■ GOAL OF THE EXERCISE: Give the number of lines in the listing that hold the word "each". Write nothing but that number.

■ DATA BELOW:
########
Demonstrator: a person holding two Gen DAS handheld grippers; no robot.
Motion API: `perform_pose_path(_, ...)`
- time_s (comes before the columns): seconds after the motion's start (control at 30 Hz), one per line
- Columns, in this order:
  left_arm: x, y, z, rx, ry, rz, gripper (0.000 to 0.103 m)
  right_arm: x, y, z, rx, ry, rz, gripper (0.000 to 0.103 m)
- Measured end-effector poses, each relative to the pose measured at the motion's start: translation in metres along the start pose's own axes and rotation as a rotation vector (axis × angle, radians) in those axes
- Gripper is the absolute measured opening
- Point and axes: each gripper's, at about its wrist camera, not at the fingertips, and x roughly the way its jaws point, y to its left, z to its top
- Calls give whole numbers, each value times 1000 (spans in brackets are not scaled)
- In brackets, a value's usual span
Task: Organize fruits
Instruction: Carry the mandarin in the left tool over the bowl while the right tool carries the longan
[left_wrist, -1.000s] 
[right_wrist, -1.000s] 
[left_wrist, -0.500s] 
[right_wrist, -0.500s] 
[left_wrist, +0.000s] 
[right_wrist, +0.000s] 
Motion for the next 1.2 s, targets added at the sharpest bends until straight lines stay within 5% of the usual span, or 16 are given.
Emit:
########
■ SOLVED PROBLEM: 3